> _Task goal_:
Write out the listing from the line with "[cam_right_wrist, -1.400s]" to the line with "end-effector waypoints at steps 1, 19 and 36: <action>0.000", both lines included, exactly and nothing beyond. Leave pictures out.

> _Extracted records_:
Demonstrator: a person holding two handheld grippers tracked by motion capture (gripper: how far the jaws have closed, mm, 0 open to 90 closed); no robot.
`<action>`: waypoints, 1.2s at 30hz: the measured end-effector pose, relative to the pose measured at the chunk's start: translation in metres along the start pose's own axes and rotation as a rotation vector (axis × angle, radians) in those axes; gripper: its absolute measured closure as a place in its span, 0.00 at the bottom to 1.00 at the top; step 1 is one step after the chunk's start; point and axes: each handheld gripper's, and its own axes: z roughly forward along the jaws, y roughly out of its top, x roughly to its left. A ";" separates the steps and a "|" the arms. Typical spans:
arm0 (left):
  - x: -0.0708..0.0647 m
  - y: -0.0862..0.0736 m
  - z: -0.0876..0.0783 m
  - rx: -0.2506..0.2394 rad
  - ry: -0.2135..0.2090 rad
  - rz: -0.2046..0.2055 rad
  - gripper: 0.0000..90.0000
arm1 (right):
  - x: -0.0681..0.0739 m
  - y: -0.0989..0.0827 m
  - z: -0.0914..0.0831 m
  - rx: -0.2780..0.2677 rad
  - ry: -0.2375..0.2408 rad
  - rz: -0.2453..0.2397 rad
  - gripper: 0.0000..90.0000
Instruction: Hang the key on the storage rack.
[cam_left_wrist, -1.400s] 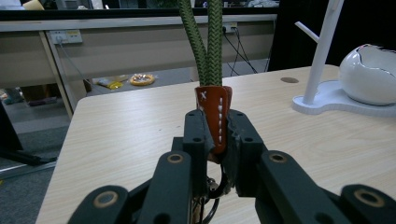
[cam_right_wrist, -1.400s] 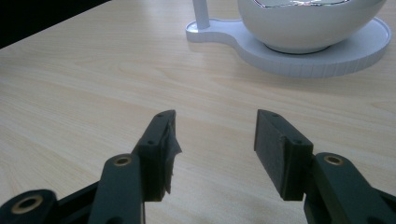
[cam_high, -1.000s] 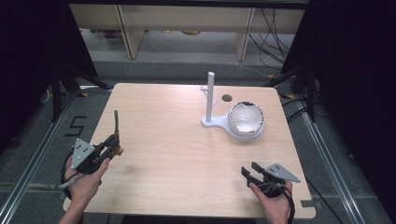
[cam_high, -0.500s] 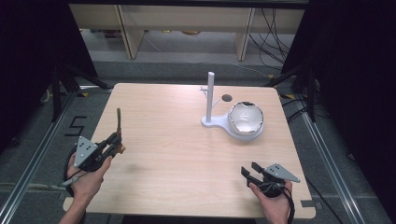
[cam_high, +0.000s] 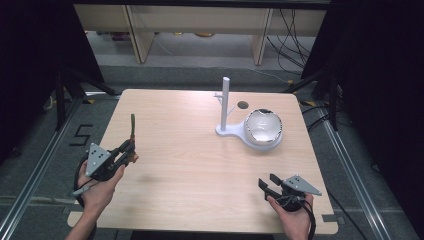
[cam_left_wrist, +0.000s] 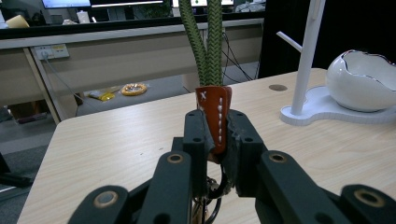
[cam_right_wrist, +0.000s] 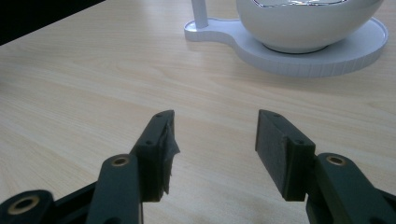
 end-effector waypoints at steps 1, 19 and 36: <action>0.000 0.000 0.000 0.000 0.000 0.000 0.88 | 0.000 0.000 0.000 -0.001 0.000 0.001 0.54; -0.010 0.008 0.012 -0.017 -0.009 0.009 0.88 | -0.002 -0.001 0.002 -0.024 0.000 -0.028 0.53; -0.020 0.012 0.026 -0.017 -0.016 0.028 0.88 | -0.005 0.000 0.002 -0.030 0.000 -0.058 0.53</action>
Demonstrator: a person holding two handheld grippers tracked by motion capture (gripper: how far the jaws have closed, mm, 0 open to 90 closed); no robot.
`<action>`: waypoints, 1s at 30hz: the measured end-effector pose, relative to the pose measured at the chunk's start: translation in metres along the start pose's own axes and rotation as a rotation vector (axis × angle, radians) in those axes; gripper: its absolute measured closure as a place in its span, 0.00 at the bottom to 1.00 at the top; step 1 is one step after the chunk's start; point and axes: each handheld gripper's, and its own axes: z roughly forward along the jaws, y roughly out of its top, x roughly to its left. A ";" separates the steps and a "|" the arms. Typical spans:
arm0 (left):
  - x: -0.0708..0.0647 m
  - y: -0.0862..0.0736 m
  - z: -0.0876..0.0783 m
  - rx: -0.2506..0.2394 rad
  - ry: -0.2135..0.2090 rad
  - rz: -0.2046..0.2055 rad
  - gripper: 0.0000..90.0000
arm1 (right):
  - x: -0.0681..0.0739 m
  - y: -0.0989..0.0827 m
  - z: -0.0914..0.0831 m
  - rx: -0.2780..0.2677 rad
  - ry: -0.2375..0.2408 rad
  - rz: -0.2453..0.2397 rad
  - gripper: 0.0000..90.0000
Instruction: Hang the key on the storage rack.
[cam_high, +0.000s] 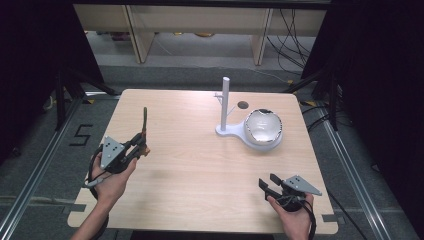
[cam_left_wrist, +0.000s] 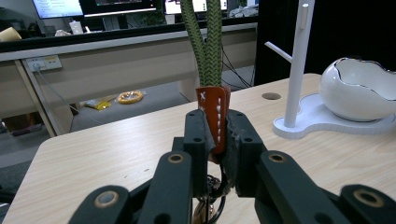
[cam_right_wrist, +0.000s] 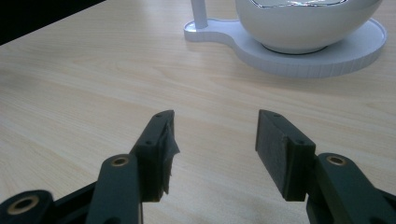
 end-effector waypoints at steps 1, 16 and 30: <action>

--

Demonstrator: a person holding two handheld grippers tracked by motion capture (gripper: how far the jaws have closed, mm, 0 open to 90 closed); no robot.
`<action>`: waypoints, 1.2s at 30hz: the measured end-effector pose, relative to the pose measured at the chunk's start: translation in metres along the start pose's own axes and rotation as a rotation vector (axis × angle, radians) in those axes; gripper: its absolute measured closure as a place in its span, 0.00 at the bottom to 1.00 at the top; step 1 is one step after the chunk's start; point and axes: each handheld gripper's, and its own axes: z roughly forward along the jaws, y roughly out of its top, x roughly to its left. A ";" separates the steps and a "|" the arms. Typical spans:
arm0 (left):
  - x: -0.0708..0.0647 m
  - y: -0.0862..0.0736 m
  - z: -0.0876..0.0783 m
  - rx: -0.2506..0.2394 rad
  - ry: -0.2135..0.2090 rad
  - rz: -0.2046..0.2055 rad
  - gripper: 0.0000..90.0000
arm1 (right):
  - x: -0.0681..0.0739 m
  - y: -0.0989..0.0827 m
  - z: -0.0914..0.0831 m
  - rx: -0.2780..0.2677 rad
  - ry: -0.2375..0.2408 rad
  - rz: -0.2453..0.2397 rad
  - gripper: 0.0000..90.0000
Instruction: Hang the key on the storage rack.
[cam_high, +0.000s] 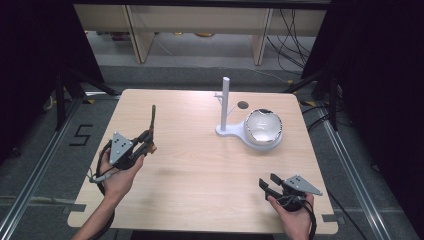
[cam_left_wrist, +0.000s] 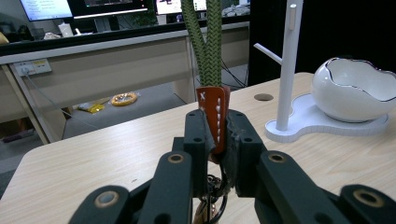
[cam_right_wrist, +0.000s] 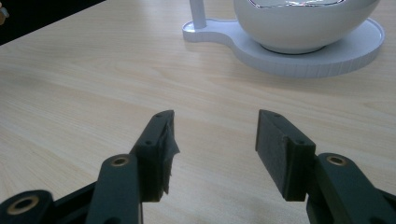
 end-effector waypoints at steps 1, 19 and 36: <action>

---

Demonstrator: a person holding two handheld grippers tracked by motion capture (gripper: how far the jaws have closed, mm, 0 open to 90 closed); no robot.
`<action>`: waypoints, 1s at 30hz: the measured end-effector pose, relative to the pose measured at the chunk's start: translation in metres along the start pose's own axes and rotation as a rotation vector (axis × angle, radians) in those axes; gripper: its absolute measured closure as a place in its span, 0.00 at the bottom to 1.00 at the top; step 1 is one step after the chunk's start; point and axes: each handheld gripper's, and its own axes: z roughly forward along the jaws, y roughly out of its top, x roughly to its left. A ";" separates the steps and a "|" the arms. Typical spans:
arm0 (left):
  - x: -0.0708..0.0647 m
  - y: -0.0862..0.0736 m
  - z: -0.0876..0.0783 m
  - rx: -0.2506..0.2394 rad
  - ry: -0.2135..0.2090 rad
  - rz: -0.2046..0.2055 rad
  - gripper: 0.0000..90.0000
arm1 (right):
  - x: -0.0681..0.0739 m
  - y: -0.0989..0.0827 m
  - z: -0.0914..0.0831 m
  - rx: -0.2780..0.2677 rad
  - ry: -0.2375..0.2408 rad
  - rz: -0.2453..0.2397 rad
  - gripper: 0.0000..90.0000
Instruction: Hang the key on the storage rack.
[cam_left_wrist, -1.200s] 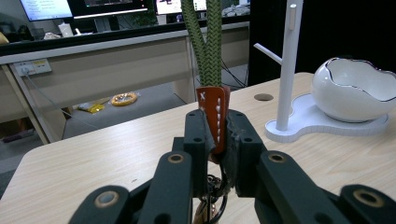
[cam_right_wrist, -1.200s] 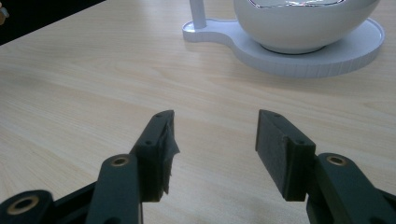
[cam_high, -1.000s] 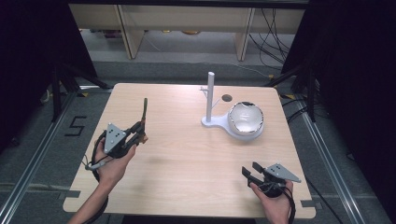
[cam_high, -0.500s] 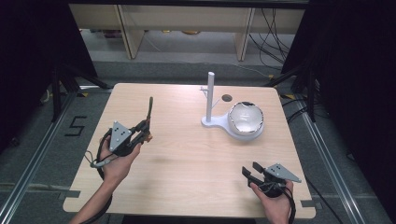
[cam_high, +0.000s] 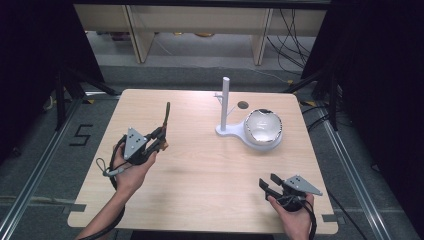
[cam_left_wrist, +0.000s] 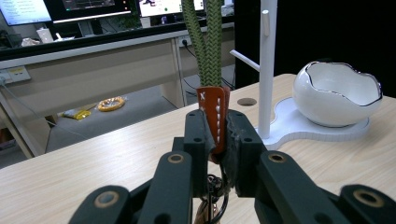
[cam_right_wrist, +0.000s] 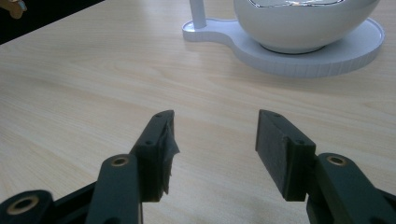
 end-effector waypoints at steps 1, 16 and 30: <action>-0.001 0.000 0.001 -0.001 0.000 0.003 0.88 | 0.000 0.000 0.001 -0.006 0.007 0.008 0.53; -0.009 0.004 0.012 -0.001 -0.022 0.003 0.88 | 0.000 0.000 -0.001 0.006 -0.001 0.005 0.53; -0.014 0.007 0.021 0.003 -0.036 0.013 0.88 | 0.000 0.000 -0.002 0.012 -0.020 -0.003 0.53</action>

> _Response for this exercise_:
[cam_right_wrist, -1.400s] 
[cam_high, -1.000s] 
[cam_high, -0.500s] 
[cam_high, +0.000s] 
[cam_left_wrist, +0.000s] 
[cam_right_wrist, +0.000s] 
 end-effector waypoints at steps 1, 19 and 36: <action>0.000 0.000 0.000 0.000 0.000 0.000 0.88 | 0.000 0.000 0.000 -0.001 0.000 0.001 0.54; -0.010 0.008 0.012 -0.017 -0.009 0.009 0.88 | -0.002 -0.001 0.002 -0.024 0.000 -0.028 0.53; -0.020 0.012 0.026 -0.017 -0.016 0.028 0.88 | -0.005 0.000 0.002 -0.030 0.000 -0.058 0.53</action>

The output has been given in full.